Understanding Overseas Direct Investment (ODI) and Latest RBI Guidelines for Indian Investors
by Deepak Madan | Apr 20, 2024 | Blog
The tax collected at source (TCS) on remitting money abroad under a liberalized remittance scheme (LRS)
What is TCS? –
Tax Collected at source is the excess amount collected in the form of tax by the seller of goods from the buyer at the time of selling of goods over and above the sale price. Collected Tax then remitted to the government value.
Is TCS applicable on foreign remittances? – Yes, as per section 206C(IG) of the Income Tax Act, 5% TCS is applicable on sending money out of India for more than Rs.7 lakhs in a financial year under the Liberalised Remittance Scheme of RBI. In the absence of Aadhaar or PAN while remitting money abroad, 10% TCS is charged by authorized dealers. This rule has been affected since Oct 1, 2020.
Are different overseas transactions eligible for TCS? – All permitted current & capital account transactions for individuals under LRS will attract TCS of 5% if the remittance amount is equal to or more than 7 lac rupees. All such remittances on which TCS is applicable are detailed below:
-
Current Account Remittances:
- Money sent for overseas education
- Money sent for Gifts & Donations
- Money sent for medical treatment abroad
- Money sent for family maintenance
- Money loaded & reloaded in travel card (Forex Card)
-
Capital Account Remittances:
- Loan to relatives
- Investment in overseas shares & mutual funds
- Investment in properties abroad
Please note that TCS(tax collected at source) at only 0.50% will be applicable for money sent for education purposes out of education loans taken from any financial institute. For example, if money remitted is Rs. 10 lacs out of an education loan taken from the bank, then TCS will be applicable at 0.50% on Rs. 3 lacs (Up to Rs. 7 Lacs TCS is not applicable) which comes to Rs. 1500/-.

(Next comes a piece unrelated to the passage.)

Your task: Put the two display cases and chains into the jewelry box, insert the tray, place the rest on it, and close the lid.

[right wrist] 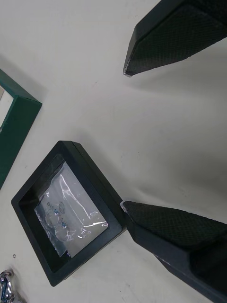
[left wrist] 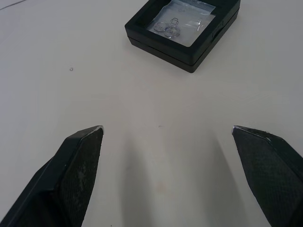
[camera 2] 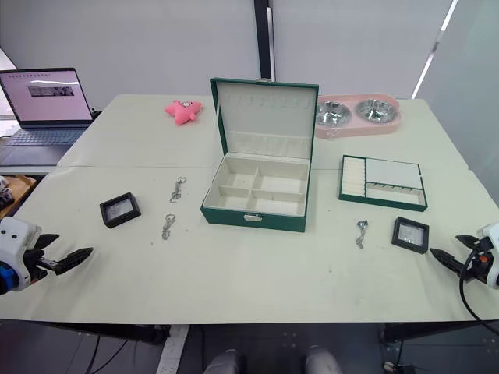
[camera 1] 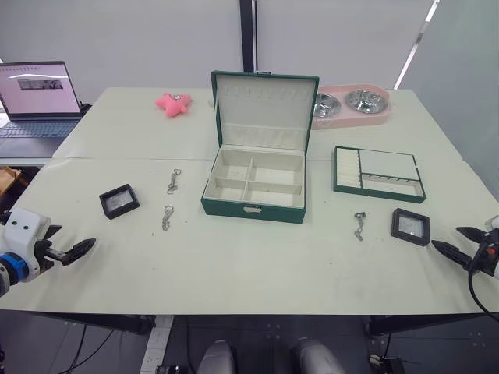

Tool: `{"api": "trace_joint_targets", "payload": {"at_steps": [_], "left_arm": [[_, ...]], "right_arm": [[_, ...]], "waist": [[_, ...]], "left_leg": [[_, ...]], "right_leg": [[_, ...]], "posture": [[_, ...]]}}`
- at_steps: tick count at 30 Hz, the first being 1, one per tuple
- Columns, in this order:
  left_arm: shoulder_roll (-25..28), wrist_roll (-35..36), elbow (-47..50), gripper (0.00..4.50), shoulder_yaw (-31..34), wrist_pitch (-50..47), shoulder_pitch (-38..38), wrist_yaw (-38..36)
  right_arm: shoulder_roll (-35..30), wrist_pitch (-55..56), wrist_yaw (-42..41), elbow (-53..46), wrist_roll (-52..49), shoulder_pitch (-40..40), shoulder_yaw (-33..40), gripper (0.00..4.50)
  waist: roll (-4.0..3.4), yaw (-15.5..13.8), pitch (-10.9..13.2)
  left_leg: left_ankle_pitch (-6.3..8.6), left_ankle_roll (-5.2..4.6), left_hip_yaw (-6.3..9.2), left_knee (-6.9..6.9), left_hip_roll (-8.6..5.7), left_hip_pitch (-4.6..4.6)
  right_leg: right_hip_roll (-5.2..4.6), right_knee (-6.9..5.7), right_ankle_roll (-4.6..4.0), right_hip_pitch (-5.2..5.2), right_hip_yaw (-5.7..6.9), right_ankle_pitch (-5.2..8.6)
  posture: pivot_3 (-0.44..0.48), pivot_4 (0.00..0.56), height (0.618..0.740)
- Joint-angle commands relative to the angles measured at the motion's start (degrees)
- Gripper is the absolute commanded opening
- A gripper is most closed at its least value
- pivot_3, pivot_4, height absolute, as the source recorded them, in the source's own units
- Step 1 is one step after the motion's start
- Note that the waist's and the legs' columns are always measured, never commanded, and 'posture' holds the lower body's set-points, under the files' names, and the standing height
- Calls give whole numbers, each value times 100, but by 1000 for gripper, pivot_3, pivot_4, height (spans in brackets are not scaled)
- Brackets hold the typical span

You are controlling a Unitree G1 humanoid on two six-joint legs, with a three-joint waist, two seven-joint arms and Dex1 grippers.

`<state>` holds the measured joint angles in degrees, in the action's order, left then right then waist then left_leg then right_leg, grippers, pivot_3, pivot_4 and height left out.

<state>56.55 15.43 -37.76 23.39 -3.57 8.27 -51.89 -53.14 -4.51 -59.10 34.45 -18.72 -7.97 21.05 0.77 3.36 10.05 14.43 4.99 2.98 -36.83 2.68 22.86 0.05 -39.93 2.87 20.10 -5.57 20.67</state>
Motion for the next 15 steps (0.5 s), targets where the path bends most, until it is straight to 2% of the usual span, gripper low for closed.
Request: {"api": "trace_joint_targets", "payload": {"at_steps": [1,15], "left_arm": [[11,78,138,4497,158,-8,3,76],[-14,115,337,4497,230,-124,-223,133]], "right_arm": [[-75,53,0,-84,3,-80,72,4456],[-79,147,-21,127,115,-244,66,4456]], "waist": [[0,0,0],[0,-1,0]], "left_leg": [[0,0,0,0,0,0],[0,0,2,-3,0,0]], "right_leg": [[0,0,0,0,0,0],[0,-4,0,-1,1,0]], "posture": [[0,150,740],[0,150,740]]}}
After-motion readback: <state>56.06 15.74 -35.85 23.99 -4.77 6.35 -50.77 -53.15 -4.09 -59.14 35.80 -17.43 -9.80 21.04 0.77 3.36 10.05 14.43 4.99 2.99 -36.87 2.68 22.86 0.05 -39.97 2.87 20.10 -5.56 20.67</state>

Please also note that a limit of Rs. 7 lacs is for the entire financial year. For example, a person sends CAD 10000 (Rs. 6 Lacs at a conversion rate of Rs. 60 per CAD) from India to his son living in Canada on 05.04.2023 and sends CAD 10000 (Rs. 6 Lacs at a conversion rate of Rs. 60 per CAD) again on 10.10.2023 in the same financial year, then a TCS of 5% will be applicable on Rs. 5 Lacs (Total money sent Rs. 12 lacs, free limit Rs. 7 lacs, Taxed amount Rs.5 lacs.) which comes to Rs. 25000/-
Is TCS applicable for the import & export of goods & services? –
No, TCS is not applicable for the import & export of goods & services. TCS(tax collected at source) is also not applicable for overseas direct investment in joint ventures & wholly owned subsidiaries by private limited companies, limited companies, LLPs & registered partnership firms.
Is TCS also applicable on overseas tour packages? –
Yes, TCS( tax collected at source) at 5% is applicable on overseas tour packages and there is no free limit of Rs. 7 lacs. Any tour & travel operator should collect TCS at 5% from the buyer of the overseas tour package regardless of the amount of the package.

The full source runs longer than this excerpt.